Why the US climate deal is a boon for Denmark, a plan to help first-time home buyers, and a prince and princess at your child's high school are among the top news stories in Denmark on Monday.

Today in Denmark: A roundup of the news on Monday

Liberal party to propose tax deductions for first-time home buyers 

While the government remains skeptical, the Liberal Party (Venstre) will Monday present its plan to make home ownership more accessible in Denmark. 

Under the proposal, first-time home buyers could receive a 20 percent tax reduction on up to 50,000 kroner per year for five years, according to newspaper Berlingske. In five years, a couple could together save 500,000 kroner and get a tax benefit of 100,000 kroner. 

How the Liberal Party would fund the tax benefit, which is estimated to cost 1 billion kroner a year, remains unclear. While they count with the support of the Conservatives and the Danish People’s Party, the government opposes the plan.

READ MORE: Danish apartment sales cool to eight-year low  

Green energy sector in Denmark to see boost from US climate plan 

The United States Senate passed a $370 billion package — that’s 2.7 trillion kroner — earmarked for reducing the emission of greenhouse gases by 2030. A considerable chunk of that money could end up in Denmark, according to green energy experts, and particularly in the pockets of Danish wind energy companies. 

The USA also has its own companies that will bid,” says Kristian Jensen of business organisation Green Power Denmark. “But we can see that the Danish wind turbine manufacturers are unique in terms of having high quality and long durability of the turbines.” 

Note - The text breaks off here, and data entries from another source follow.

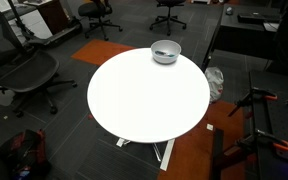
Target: Remove the green marker from the grey bowl
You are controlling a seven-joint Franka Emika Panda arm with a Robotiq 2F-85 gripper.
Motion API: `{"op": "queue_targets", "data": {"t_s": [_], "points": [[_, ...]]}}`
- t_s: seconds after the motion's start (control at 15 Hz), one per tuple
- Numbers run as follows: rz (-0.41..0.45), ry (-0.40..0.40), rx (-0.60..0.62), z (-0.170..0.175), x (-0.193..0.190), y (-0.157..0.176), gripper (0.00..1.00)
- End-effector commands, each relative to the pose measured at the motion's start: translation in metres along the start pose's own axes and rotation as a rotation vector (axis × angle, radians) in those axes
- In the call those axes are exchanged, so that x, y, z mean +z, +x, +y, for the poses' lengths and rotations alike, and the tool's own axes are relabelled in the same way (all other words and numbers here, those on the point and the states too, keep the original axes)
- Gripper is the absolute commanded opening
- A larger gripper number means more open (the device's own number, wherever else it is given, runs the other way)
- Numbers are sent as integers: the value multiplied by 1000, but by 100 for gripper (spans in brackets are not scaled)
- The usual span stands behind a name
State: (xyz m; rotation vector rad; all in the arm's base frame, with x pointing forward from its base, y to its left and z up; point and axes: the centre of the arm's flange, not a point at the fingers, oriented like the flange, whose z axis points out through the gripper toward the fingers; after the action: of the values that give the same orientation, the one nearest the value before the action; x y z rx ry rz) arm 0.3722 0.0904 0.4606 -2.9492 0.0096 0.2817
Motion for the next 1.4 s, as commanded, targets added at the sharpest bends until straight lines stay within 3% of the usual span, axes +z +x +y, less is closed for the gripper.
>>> {"op": "queue_targets", "data": {"t_s": [0.0, 0.53, 1.33], "points": [[54, -4, 18, 28, -20, 26, 100], [206, -71, 63, 102, -49, 83, 100], [326, -96, 111, 203, -30, 153, 100]]}}
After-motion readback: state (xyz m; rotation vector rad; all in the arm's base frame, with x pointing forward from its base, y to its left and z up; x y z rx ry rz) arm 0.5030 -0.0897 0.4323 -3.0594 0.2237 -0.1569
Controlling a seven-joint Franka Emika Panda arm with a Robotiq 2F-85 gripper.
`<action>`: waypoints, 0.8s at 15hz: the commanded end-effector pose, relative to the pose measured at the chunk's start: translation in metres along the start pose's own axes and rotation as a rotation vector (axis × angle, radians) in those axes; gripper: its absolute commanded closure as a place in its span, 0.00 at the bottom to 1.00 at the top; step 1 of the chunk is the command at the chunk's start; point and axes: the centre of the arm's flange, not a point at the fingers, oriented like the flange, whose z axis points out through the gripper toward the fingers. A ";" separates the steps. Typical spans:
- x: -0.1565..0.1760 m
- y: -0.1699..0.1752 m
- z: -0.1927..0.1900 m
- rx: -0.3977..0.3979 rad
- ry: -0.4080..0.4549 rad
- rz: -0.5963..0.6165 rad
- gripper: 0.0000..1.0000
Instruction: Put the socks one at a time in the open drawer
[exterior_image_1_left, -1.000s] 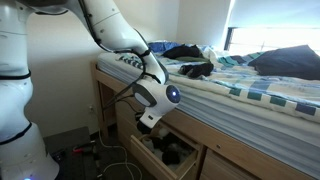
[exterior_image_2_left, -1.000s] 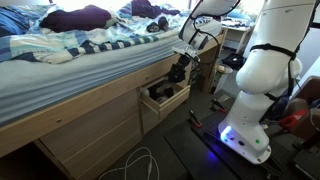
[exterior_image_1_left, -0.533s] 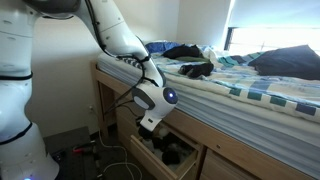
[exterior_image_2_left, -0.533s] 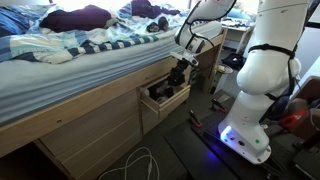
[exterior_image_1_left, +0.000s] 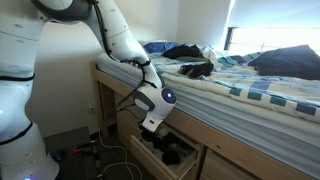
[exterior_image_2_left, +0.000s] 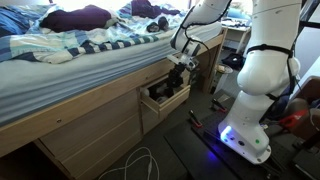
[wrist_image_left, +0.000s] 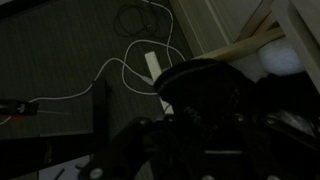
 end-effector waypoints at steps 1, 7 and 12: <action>0.000 -0.010 0.011 0.028 0.010 0.021 0.93; 0.007 -0.018 0.019 0.063 0.052 0.029 0.93; 0.009 -0.023 0.024 0.074 0.056 0.036 0.93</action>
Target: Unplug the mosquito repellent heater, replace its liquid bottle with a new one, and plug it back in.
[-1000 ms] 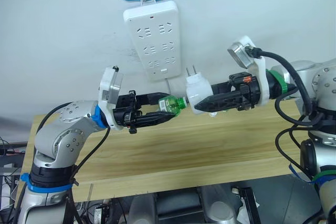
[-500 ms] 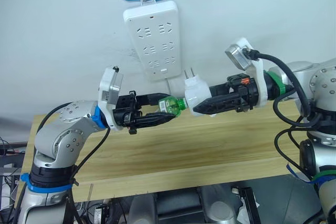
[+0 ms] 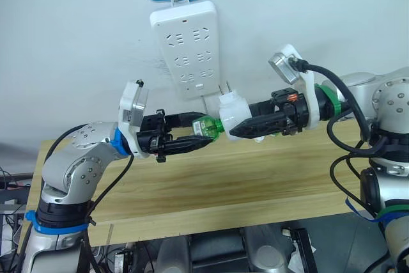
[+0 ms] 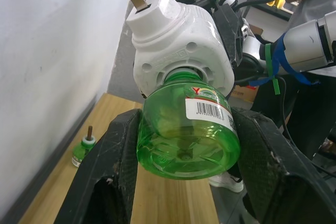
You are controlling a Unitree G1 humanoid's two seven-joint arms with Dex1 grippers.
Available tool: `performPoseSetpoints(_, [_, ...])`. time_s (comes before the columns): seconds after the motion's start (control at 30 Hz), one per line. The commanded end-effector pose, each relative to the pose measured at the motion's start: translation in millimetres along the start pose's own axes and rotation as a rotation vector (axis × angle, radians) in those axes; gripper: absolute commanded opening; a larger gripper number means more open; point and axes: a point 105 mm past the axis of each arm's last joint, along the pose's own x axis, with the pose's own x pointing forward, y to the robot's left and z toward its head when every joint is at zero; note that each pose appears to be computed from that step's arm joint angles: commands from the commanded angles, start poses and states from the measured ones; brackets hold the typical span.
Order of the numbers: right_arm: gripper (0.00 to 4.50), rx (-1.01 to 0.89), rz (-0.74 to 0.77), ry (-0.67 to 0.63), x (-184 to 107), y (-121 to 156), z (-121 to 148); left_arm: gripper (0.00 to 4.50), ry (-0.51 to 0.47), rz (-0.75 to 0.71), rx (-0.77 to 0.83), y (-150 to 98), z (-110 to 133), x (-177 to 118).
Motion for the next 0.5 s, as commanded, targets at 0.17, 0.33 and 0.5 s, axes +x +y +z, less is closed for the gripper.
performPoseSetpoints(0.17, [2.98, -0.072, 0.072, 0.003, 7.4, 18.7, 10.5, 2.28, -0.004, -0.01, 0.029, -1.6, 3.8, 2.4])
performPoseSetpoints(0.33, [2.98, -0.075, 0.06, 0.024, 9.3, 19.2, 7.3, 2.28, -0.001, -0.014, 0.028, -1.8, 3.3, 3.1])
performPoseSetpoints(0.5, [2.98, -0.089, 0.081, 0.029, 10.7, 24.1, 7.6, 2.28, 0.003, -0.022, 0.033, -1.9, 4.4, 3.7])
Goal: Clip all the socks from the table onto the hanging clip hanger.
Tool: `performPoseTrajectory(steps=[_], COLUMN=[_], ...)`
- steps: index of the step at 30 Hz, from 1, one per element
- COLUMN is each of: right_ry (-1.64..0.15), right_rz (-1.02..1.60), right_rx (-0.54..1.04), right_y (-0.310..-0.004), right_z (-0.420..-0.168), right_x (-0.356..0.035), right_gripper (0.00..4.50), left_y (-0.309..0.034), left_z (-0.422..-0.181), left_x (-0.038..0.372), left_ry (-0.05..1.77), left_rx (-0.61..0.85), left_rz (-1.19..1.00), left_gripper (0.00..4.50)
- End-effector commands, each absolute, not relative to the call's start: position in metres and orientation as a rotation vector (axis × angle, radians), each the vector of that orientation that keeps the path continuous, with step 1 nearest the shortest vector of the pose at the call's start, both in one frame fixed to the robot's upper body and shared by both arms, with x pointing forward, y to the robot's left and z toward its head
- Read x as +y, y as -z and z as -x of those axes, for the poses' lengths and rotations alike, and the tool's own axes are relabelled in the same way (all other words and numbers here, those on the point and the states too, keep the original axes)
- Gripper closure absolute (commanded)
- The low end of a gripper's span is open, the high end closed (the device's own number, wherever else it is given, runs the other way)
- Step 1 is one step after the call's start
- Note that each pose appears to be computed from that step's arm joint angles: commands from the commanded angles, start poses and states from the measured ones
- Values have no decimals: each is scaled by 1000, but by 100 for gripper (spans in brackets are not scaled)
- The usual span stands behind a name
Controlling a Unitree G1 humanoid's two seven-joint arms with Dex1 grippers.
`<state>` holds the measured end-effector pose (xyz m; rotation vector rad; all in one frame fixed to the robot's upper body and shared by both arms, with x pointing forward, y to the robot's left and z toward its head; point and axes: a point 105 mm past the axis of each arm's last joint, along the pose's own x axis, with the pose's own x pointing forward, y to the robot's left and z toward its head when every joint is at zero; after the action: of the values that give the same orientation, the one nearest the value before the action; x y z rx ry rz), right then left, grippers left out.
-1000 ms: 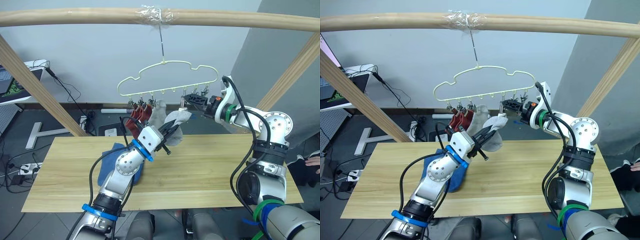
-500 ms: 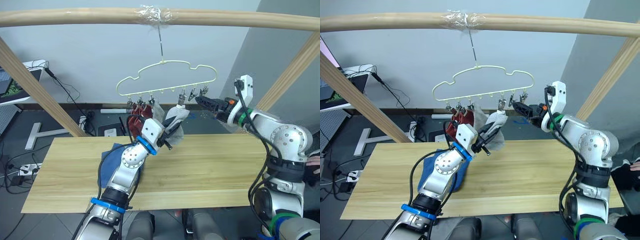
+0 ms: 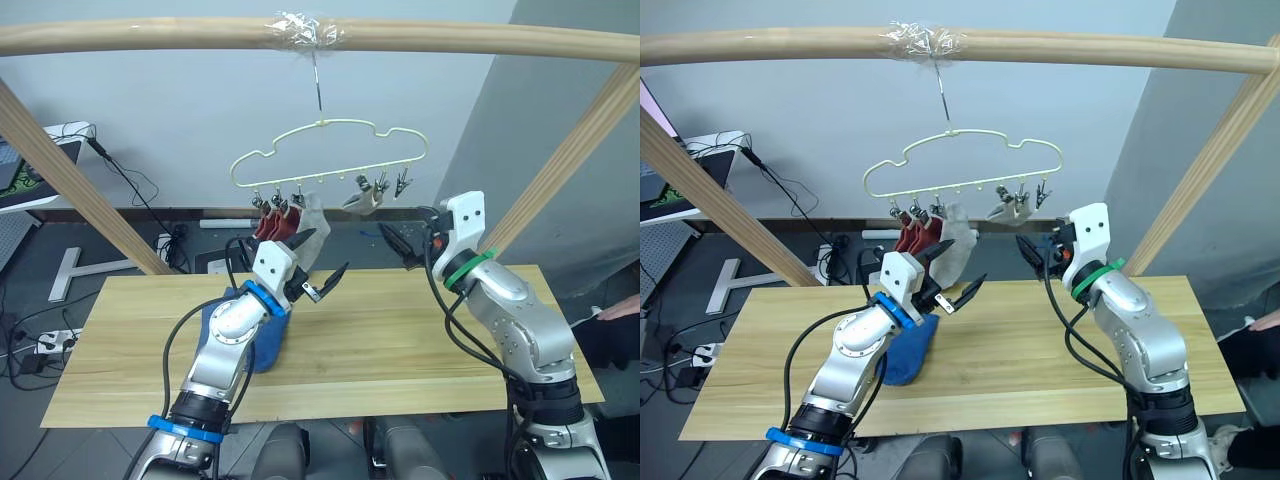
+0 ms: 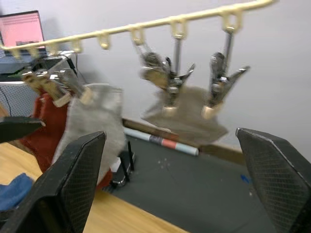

READ MORE: Danish offshore wind could help Europe ditch fossil fuels 

Danish royal students go mainstream 

After a TV2 documentary revealed a culture of bullying at elite boarding school Herlufsholm, the royal family pulled Prince Christian, 16, and Princess Isabella, 15, from their enrollments. 

At the start of the new term today, Isabella begins at Ingrid Jespersens Gymnasium in Østerbro and Christian will attend Ordrup Gymnasium in Charlottenlund, about 20 minutes’ drive north of Copenhagen. 

“What characterizes the chosen schools is that they are quite normal,” says Thomas Larsen, political editor at Radio4 and author of books on the Danish royals. “It is not a boarding school that is largely reserved for the children of the elite. And therefore I believe that the choices they have made now will be well received by the Danes.”